What to do: Every line from the opening of the records to the line with "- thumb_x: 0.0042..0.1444" should be restated exactly, with both ends included and the pictures left out.

Records:
::::::::

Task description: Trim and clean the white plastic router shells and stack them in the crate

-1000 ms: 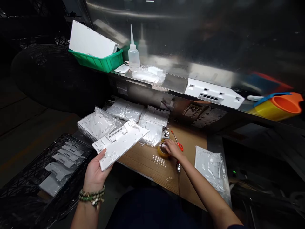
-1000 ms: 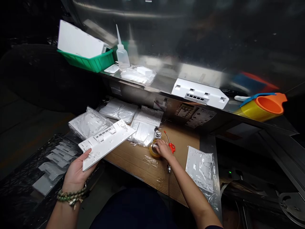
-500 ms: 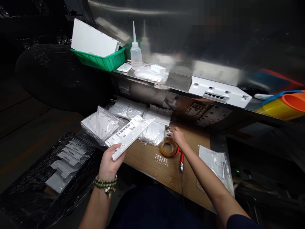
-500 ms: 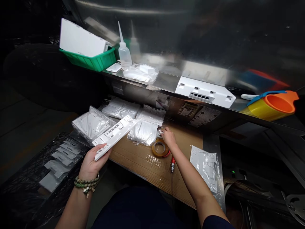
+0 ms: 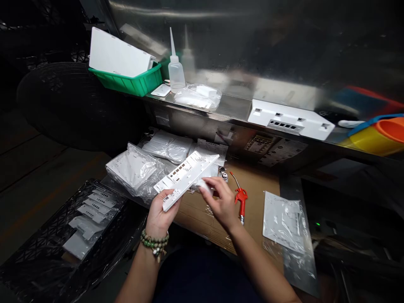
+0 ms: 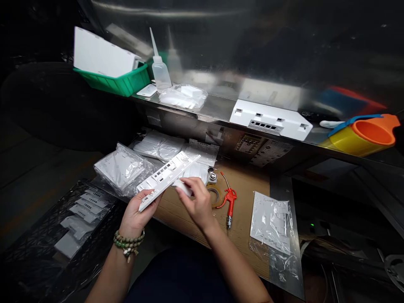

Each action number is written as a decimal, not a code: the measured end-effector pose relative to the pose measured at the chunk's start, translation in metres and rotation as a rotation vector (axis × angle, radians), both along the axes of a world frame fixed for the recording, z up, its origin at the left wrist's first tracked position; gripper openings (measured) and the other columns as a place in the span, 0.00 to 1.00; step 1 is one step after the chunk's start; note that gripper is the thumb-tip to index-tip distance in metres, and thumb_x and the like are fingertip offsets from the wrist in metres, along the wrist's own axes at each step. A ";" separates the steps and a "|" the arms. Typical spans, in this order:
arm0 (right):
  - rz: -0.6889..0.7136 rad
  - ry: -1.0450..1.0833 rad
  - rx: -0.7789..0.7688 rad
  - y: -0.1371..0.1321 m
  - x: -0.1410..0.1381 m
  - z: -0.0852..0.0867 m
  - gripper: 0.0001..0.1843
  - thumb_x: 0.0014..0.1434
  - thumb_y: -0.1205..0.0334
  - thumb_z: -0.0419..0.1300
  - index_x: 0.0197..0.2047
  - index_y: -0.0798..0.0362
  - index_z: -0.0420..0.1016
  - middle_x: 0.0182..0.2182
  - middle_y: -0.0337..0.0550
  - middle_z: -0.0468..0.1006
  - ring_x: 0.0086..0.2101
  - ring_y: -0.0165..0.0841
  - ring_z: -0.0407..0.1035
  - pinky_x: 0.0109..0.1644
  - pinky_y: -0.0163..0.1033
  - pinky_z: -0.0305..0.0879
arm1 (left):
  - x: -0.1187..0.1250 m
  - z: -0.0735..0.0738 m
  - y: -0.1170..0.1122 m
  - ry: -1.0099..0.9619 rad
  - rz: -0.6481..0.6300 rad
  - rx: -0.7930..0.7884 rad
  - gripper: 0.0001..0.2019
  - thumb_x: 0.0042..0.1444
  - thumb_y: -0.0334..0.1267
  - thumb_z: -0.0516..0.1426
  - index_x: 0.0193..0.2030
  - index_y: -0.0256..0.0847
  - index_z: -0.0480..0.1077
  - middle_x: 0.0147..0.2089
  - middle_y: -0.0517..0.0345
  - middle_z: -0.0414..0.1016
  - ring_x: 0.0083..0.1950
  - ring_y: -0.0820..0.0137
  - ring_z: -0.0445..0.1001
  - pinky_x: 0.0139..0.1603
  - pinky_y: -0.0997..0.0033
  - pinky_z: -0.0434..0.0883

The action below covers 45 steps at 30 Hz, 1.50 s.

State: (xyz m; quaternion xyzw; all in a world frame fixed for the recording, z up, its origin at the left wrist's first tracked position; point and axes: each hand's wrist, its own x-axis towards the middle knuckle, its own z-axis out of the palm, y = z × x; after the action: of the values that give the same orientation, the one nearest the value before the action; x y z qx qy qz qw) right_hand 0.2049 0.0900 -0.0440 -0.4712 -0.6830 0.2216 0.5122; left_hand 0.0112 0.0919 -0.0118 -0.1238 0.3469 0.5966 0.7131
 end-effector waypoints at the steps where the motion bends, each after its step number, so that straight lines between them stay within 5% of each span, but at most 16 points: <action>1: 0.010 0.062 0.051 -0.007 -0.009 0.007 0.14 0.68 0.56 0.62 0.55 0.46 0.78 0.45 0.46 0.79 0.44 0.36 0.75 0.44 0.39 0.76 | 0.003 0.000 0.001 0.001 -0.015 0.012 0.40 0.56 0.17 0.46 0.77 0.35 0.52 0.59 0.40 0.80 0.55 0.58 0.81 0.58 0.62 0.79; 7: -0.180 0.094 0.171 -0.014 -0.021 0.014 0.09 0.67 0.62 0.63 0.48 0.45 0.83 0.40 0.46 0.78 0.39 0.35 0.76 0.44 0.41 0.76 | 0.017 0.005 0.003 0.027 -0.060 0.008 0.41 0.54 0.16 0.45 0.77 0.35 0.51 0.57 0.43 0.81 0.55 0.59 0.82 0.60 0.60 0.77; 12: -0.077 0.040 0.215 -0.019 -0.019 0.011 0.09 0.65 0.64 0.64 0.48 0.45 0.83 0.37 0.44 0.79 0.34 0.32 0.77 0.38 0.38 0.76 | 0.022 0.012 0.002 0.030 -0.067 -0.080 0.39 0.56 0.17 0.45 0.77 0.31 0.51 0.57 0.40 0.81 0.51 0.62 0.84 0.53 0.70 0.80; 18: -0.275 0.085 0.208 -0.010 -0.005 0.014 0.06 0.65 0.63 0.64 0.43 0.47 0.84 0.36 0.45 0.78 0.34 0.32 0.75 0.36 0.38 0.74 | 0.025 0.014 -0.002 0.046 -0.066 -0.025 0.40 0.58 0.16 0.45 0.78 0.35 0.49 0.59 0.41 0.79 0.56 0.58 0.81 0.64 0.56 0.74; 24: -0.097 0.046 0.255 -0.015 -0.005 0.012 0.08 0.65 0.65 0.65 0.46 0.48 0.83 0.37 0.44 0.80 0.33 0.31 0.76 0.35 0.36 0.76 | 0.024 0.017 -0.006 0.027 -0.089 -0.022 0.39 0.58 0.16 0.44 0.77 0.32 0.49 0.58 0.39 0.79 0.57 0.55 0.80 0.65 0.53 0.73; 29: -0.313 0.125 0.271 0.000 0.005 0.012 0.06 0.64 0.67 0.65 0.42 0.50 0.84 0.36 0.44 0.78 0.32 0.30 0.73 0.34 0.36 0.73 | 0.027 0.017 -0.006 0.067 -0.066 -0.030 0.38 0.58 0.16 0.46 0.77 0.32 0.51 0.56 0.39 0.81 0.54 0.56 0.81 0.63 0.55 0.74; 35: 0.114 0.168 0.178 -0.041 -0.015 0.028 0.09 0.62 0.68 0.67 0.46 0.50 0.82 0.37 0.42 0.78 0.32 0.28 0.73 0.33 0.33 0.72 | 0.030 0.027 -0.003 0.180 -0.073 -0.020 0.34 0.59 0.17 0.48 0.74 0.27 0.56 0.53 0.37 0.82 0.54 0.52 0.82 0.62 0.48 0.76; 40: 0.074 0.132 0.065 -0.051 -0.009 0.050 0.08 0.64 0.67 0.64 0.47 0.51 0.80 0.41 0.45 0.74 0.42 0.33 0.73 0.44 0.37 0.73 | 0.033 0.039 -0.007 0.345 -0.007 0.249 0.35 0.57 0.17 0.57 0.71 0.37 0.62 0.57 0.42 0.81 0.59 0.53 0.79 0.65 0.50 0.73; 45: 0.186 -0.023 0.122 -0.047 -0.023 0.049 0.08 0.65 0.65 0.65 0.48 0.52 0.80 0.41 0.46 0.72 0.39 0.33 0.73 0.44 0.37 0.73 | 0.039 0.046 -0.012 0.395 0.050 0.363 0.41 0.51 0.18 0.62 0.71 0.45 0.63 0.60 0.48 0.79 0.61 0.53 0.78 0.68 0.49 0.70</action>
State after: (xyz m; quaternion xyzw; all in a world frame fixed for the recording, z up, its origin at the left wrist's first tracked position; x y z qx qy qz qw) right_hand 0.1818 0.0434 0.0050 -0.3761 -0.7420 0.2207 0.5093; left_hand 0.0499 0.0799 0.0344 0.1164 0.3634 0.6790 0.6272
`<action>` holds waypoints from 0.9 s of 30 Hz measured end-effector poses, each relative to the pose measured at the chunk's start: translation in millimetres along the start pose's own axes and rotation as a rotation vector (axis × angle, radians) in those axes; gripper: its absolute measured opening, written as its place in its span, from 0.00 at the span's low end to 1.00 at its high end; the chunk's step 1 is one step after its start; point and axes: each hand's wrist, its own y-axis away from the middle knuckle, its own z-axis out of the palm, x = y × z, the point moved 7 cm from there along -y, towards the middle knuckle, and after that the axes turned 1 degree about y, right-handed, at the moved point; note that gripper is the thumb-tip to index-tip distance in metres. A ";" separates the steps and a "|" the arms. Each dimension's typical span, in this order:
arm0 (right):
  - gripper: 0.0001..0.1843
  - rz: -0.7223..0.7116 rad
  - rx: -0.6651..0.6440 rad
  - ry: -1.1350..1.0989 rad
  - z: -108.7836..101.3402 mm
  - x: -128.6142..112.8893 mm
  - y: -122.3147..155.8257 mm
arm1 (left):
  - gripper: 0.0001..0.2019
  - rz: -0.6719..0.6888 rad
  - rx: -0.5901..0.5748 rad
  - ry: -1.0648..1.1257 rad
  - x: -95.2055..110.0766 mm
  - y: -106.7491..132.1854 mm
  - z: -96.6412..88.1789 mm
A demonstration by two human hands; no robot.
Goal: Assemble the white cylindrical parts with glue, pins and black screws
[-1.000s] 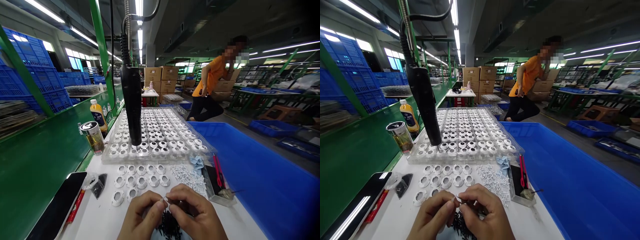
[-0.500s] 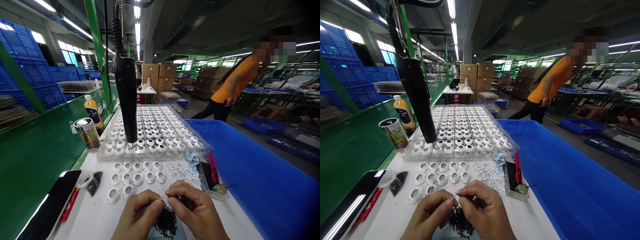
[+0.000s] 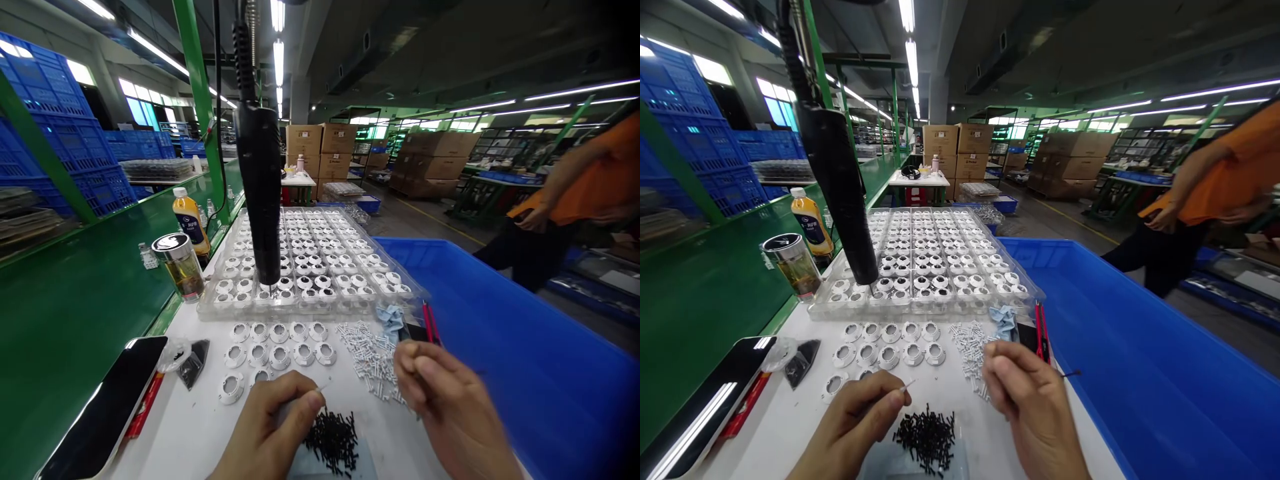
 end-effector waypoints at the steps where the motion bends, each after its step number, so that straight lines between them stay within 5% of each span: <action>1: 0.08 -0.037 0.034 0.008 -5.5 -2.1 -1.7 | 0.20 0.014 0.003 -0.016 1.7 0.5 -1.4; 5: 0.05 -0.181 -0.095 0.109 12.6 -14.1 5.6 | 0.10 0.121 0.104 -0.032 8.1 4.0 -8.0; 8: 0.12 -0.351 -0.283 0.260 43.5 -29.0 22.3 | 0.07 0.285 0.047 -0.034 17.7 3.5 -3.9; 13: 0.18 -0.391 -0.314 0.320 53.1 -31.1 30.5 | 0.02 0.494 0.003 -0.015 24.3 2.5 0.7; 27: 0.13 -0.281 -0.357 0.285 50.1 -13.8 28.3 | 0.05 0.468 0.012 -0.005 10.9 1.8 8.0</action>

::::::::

Solved exercise:
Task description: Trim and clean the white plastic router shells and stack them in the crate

-1000 ms: 
-1000 ms: 
-500 ms: 
-500 ms: 
+0 ms: 
+0 ms: 

Each action number is written as a decimal, not a code: the measured end-effector pose relative to the pose measured at the chunk's start, translation in metres and rotation as a rotation vector (axis × angle, radians), both along the axes of a world frame fixed for the recording, z up, its origin at the left wrist's first tracked position; gripper openings (measured) and the other columns as a place in the span, 0.00 to 1.00; step 1 is one step after the chunk's start; note that gripper is the thumb-tip to index-tip distance in metres, and thumb_x and the like are fingertip offsets from the wrist in metres, along the wrist's own axes at each step. A ";" separates the steps and a "|" the arms. Typical spans, in this order:
arm0 (right):
  - rz: -0.6889..0.7136 rad
  - ry: -1.0450..1.0833 rad
  - rx: -0.7789..0.7688 rad
  - y: -0.1371..0.1321 m
  - x: -0.1410..0.1381 m
  - z: -0.0852..0.0867 m
  - gripper: 0.0001..0.1843
  - thumb_x: 0.0014..0.1434
  - thumb_y: -0.1205..0.0334
  - thumb_z: -0.0419..0.1300
  - index_x: 0.0197..0.2047
  - index_y: -0.0798..0.0362
  - index_z: -0.0420..0.1016
  - middle_x: 0.0182..0.2182
  - middle_y: -0.0337..0.0550
  - middle_z: -0.0468..0.1006
  - ring_x: 0.0086..0.2101
  - ring_y: -0.0165..0.0841
  - ring_z: -0.0407..0.1035
  - pinky_x: 0.0109..0.1644
  - pinky_y: -0.0163..0.1033
  - pinky_z: -0.0305..0.0879
arm1 (left):
  - x: -0.1187..0.1250 m
  - z: -0.0735..0.0738 m
  - y: -0.1170..0.1122 m
  - ry: -1.0099..0.9619 rad
  - rz: -0.6481..0.6300 rad
  - rx: -0.7930..0.7884 rad
  - gripper: 0.0001..0.2019
  - thumb_x: 0.0042..0.1444

No other output belongs to this answer.